San Jose lawmakers on Wednesday will vote on a request from Mayor Sam Liccardo to dock his own raise.
The proposal, which has raised concerns with some of Liccardo’s council colleagues, is headed to a council committee which the mayor chairs. If approved by that committee, it will go to the full City Council for a vote.
Liccardo initially faced scrutiny after a city commission — whose members are appointed by another panel appointed by the mayor and City Council — set Liccardo’s annual salary at $190,000, a whopping $58,000 increase from his current pay. The Salary-Setting Commission set councilmembers’ salaries at $125,000 per year, an increase of $28,000.
Less than a day after the commission unanimously approved the raises, the mayor issued a memo saying he’d reject his new pay — despite supporting Measure U, an initiative that took salary decisions out of lawmakers’ hands. Liccardo recommended he receive a 3 percent annual raise for the duration of his term.

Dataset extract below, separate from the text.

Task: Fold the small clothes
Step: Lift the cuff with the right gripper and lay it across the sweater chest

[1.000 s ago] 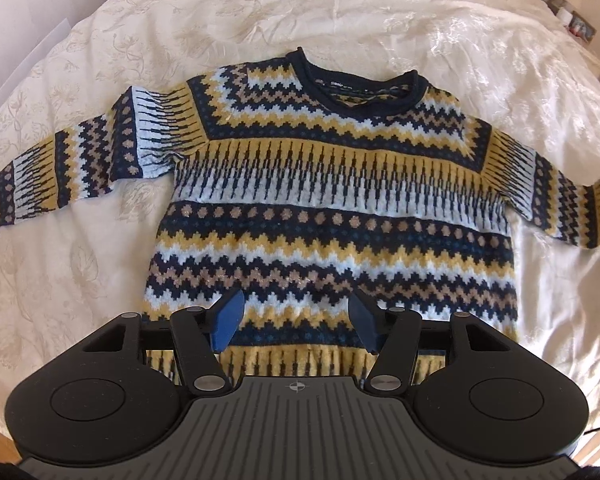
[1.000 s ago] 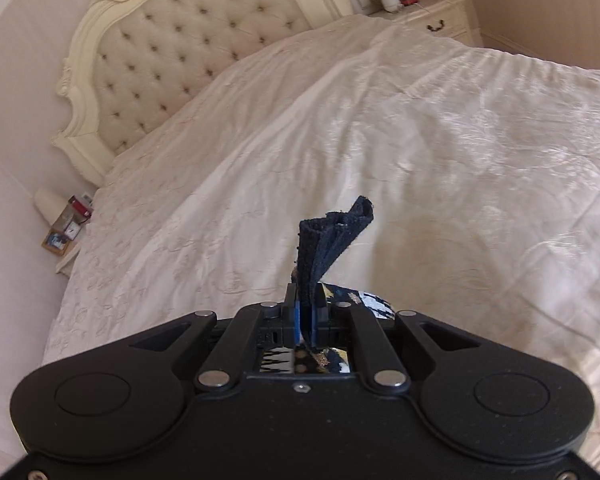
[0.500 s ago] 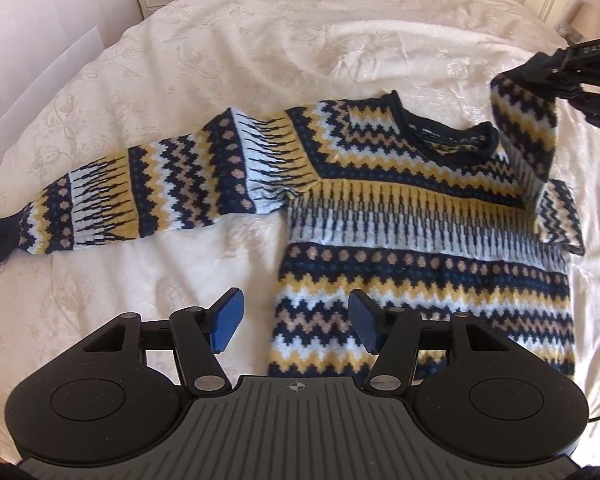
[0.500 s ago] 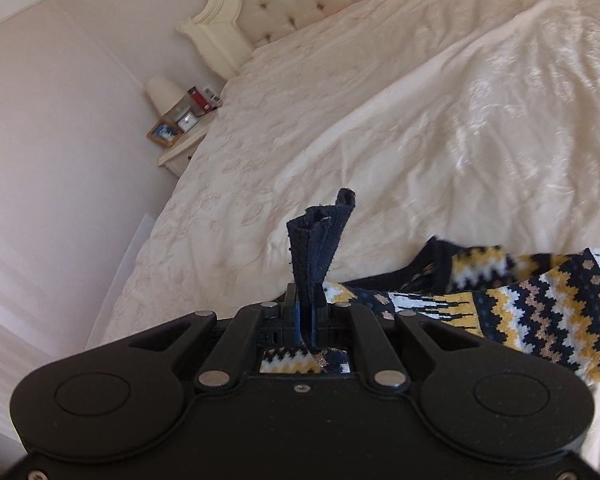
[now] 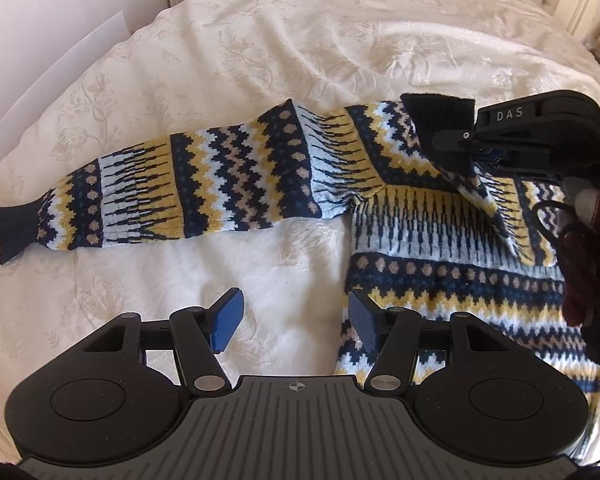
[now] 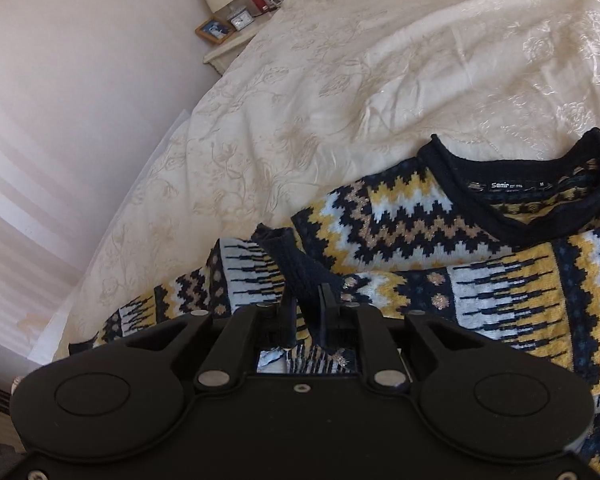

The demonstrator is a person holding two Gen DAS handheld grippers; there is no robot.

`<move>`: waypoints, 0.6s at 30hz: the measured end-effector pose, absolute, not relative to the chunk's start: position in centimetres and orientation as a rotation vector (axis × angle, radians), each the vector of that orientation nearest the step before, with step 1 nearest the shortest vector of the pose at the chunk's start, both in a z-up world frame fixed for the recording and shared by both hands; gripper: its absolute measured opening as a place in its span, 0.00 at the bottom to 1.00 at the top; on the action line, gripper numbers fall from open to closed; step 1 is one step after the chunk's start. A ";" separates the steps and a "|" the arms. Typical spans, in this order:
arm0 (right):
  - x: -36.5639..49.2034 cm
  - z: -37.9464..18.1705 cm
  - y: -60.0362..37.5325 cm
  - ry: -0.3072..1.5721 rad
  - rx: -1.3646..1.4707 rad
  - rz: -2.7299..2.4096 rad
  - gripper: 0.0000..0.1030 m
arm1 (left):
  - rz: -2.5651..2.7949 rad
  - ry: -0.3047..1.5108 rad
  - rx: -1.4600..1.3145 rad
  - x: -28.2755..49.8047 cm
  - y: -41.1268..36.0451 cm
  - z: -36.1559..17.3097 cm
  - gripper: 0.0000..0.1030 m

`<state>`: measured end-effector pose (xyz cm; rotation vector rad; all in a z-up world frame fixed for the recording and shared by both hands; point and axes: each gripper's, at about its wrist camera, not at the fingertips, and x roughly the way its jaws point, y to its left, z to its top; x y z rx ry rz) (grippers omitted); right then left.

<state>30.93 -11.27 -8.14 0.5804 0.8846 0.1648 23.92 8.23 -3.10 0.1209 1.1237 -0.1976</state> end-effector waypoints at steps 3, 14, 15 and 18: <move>29.7 -8.0 -12.3 0.868 0.589 0.162 0.58 | -0.193 1.123 0.113 24.7 7.6 -3.4 0.55; 24.0 -8.6 -22.8 0.885 0.549 -0.072 0.60 | -0.258 1.098 0.160 28.5 1.2 -5.5 0.55; 23.5 -8.8 -24.2 0.891 0.545 -0.107 0.60 | -0.267 1.095 0.171 28.7 0.4 -5.8 0.55; 22.6 -9.3 -27.6 0.901 0.542 -0.190 0.60 | -0.292 1.090 0.203 29.5 -2.0 -6.9 0.55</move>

Now, the city’s Rules and Open Government Committee — which Liccardo chairs — will hear the proposal Wednesday. According to City Attorney Rick Doyle, the raises set by the commission are automatically rolled into City Manager Dave Sykes’ budget on May 1 unless councilors adopt an ordinance to reduce their pay.
The raises were set to go into effect July 1.

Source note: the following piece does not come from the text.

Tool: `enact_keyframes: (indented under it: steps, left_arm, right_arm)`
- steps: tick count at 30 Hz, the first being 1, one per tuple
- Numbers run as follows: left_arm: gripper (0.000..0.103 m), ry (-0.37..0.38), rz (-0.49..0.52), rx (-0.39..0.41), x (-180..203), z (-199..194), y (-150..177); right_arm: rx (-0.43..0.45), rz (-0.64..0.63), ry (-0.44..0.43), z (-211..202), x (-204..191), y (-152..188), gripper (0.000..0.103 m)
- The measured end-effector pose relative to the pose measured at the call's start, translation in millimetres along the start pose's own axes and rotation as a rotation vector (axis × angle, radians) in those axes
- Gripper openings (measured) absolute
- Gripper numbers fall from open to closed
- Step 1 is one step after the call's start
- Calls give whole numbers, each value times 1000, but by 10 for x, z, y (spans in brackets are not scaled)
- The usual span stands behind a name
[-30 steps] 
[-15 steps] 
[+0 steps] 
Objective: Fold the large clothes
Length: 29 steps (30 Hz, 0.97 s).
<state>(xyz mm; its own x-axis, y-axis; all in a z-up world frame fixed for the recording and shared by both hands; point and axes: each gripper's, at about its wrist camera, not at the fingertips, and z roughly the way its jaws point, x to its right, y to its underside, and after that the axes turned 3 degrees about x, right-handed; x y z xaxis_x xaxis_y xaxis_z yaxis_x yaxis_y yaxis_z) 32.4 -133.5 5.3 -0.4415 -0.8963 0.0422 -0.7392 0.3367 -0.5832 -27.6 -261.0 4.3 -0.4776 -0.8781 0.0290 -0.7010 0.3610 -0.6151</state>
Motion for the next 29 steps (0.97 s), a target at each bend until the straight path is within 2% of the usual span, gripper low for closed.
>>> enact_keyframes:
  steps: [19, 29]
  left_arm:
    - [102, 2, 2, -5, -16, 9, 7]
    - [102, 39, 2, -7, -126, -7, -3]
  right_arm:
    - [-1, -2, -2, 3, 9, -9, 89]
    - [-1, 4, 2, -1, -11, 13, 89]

That means the committee on Wednesday must vote to forward Liccardo’s proposal to reduce his pay to the full City Council for approval. If councilors choose to collectively reduce their pay, they must adopt an ordinance separate from the mayor’s proposal.
But that doesn’t appear likely to happen.

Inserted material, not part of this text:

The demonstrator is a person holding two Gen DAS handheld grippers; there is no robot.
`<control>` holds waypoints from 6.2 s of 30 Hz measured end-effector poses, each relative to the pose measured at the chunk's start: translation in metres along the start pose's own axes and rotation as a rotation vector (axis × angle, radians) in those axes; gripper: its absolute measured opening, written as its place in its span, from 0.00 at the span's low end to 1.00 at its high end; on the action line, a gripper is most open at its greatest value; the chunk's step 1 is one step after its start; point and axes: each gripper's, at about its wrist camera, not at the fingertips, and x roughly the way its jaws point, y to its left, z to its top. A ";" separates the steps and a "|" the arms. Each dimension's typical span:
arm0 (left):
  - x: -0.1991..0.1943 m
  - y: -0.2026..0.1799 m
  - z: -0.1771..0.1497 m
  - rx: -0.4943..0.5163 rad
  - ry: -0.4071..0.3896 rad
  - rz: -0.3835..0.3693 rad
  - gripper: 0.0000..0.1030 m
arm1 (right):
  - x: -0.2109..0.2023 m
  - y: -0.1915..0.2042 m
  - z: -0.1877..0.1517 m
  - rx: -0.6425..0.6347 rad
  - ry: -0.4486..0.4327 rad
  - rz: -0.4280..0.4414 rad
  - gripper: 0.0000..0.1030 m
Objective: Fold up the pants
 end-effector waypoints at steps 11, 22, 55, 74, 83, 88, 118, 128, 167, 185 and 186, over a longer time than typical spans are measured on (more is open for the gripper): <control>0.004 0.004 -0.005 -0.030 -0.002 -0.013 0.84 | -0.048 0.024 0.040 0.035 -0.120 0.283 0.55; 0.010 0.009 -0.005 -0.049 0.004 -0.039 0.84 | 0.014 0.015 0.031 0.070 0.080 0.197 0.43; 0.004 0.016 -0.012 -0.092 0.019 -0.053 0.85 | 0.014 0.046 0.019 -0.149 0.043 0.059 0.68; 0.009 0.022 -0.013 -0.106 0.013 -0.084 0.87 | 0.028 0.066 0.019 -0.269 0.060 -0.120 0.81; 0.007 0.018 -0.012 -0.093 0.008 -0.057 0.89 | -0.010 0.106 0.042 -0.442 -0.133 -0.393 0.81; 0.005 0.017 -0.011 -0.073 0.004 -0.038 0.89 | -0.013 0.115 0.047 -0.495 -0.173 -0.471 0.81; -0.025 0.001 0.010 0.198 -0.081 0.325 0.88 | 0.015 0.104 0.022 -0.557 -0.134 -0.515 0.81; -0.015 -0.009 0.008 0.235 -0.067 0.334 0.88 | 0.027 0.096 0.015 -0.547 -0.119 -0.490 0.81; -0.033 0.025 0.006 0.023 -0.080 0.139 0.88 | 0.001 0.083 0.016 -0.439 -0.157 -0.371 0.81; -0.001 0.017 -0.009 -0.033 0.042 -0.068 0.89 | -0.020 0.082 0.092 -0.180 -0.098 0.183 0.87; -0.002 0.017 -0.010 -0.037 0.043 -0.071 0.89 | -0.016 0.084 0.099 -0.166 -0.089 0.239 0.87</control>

Most of the San Jose councilmembers surveyed by San José Spotlight voiced support for the raises, citing the high cost-of-living in their districts, the difficulty finding qualified candidates to run for office and the full-time responsibilities of the job. Many San Jose councilmembers work side jobs to make ends meet.
San Jose Councilmember Raul Peralez was recently evicted from his rental home and forced to pay $600 more in rent to live within his downtown district.
Liccardo’s decision to reject his new salary also raised questions about sidestepping Measure U, a voter-approved initiative that ensured lawmakers won’t vote on their own salaries. Now, it appears they’ll vote on Liccardo’s salary — at the Wednesday committee meeting and again at a future City Council.
“When voters last year authorized the Salary-Setting Commission to decide the salaries of sitting Councilmembers and the Mayor, I doubt that any of our residents had in mind the magnitude of
the increase proposed by the Commission—a $58,000 increase for the Mayor,” Liccardo wrote in his memo.
But Peralez, a lifelong renter who was stuck downsizing after his eviction, said the mayor “seems to be confused” about the process and misleading others.
“The mayor might not agree with the Salary-Setting Commission, and he may be politically afraid of accepting their fair and honest recommendation, but I am not,” Peralez told San José Spotlight. “Personally, I can tell you that not all councilmembers are in the same financial situation and unlike the mayor, I don’t own my home in San José nor do I own or have I recently sold any rental properties like he has.”